Cuando Naamán el sirio leproso fue a Eliseo
en busca de sanidad, pensó que sabía cómo debían ser las cosas. Sin embargo,
las instrucciones del profeta no estaban de acuerdo con el plan preconcebido de
Naamán, por lo cual Naamán se enfureció, “Mas sus criados se le acercaron y le
hablaron diciendo: Padre mío, si el profeta te mandara alguna gran cosa, ¿no la
harías? ¿Cuánto más, diciéndote: Lávate, y serás limpio?” (2 Rey. 5:13). Realmente, Naamán menospreciaba la pequeñez
del mandato de Dios, menospreciaba las condiciones de Dios para ser salvo de su
enfermedad. No obstante, nos alegramos al leer que Naamán cambió de opinión, y
obedeció lo que en un principio era una “pequeñez”, y fue sano de su lepra. Cuando el remanente volvió de la deportación
y puso los cimientos del templo, algunos lloraban en alta voz (Esd. 3:12). El
profeta Hageo reconoció que el templo reconstruído era “como nada”, una real
pequeñez, ante los ojos del pueblo. Pero Dios preguntó a través de Zacarías, “¿Pues
quién ha menospreciado el día de las pequeñeces?” (Zac. 4:10. LBLA). Aunque la reconstrucción de un templo más pequeño
que el de Salomón pudo ser una obra desalentadora para algunos, el Señor
anunció que él había quedado complacido con el resultado. El pueblo de Dios no
debía menospreciar aquello en lo cual Dios se complacía. Tendemos a “pensar en grande”, pensando que
entre más grande e impactante será mejor. Grandes números, grandes actividades,
grandes edificios, grandes resultados. Nuestra generación menosprecia todo lo que
sea humilde, y menosprecia las pequeñeces que agradan a Dios. Y con semejante
mentalidad menospreciamos pequeñeces tales como “un vaso de agua fría” (Mat.

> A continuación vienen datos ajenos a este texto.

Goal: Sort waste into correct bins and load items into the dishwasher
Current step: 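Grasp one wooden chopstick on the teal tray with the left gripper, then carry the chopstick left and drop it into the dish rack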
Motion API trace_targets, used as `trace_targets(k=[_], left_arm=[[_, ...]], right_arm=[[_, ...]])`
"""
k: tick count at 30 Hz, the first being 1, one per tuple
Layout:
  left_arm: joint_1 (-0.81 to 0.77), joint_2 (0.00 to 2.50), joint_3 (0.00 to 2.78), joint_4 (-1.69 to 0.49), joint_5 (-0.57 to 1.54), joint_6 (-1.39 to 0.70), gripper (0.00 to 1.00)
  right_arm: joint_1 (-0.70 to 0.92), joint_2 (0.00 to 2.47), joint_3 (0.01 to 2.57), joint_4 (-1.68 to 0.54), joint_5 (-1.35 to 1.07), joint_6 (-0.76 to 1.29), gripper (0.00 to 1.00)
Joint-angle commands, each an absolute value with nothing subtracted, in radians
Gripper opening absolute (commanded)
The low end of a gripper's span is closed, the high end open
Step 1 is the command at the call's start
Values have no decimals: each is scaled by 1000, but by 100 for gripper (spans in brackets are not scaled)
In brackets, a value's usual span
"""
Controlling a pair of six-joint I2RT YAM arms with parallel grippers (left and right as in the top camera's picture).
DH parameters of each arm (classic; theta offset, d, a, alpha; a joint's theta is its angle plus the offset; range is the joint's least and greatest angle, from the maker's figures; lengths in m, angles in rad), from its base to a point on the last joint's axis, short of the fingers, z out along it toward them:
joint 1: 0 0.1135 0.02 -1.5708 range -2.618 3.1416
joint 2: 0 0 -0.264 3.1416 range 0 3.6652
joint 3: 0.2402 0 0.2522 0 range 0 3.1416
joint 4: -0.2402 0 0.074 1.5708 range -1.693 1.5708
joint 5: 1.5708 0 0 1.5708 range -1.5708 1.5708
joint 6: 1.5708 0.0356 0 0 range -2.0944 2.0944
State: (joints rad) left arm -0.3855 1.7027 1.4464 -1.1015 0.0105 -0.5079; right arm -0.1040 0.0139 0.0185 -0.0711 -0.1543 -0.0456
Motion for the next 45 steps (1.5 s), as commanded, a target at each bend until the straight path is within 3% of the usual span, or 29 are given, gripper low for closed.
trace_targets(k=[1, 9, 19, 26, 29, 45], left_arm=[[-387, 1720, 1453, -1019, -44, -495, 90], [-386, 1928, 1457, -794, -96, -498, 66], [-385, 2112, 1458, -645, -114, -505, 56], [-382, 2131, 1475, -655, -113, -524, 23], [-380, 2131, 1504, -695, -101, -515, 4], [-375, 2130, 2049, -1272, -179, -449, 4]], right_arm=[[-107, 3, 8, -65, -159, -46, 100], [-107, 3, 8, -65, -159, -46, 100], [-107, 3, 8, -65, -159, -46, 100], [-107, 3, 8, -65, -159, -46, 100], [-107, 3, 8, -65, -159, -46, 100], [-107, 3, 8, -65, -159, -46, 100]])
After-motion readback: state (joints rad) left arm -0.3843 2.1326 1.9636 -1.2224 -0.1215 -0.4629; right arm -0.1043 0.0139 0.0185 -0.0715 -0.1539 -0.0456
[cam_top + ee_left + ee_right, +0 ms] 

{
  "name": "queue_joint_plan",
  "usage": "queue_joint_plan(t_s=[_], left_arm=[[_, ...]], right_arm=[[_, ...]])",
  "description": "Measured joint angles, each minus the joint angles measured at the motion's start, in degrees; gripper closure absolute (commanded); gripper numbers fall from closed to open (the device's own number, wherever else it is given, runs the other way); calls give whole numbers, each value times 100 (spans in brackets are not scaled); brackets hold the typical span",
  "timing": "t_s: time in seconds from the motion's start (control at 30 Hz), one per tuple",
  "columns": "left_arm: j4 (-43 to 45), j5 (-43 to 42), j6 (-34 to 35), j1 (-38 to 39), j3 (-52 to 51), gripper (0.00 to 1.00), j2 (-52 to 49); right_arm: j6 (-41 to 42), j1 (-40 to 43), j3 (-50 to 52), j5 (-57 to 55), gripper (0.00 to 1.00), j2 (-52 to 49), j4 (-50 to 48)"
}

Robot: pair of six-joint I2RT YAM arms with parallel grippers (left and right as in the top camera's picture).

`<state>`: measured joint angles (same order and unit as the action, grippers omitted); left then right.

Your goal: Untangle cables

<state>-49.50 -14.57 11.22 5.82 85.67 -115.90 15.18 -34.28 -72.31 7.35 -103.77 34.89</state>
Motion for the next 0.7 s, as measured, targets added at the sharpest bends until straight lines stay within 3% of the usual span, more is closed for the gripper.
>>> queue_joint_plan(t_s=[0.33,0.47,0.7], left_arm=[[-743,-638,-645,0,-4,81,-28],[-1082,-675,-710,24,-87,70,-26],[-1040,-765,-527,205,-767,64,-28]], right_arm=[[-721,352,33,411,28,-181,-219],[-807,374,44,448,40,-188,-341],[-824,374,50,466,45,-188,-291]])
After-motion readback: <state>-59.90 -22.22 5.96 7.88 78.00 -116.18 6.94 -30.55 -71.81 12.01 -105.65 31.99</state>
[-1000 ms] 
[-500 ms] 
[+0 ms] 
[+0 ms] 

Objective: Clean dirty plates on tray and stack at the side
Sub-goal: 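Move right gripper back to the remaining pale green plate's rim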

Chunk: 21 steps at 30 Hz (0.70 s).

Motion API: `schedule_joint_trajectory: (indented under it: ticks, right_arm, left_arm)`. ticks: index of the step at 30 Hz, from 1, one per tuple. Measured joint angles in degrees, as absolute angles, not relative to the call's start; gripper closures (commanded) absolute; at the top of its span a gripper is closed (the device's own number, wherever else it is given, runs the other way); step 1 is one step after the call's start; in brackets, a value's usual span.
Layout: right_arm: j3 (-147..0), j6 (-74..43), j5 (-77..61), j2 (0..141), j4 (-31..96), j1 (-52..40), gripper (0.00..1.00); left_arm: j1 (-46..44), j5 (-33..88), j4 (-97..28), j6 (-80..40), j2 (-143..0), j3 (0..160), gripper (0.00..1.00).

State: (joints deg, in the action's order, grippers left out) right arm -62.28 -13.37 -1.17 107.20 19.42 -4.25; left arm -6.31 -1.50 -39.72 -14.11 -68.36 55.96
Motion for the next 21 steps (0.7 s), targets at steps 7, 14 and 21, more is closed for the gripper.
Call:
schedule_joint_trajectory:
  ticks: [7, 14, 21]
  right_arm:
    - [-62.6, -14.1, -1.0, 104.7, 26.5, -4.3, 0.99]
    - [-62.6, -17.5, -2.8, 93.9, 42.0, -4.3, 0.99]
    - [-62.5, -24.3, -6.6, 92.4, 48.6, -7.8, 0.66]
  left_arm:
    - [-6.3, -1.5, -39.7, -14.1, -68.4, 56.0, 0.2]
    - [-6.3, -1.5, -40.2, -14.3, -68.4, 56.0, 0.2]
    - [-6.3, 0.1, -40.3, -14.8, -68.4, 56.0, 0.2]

10:42), una palabra de exhortación (Heb. 3:13), las bendiciones cotidianas (1
Tim. 6:8), o un sencillo pero bíblico sermón (Sant. 1:21). Menospreciar las pequeñeces que complacen a
Dios es alejarnos del humilde carpintero de Galilea (Mar. 6:3) y, por ende, de
nuestra propia salvación en él (1 Ped. 2:6-8).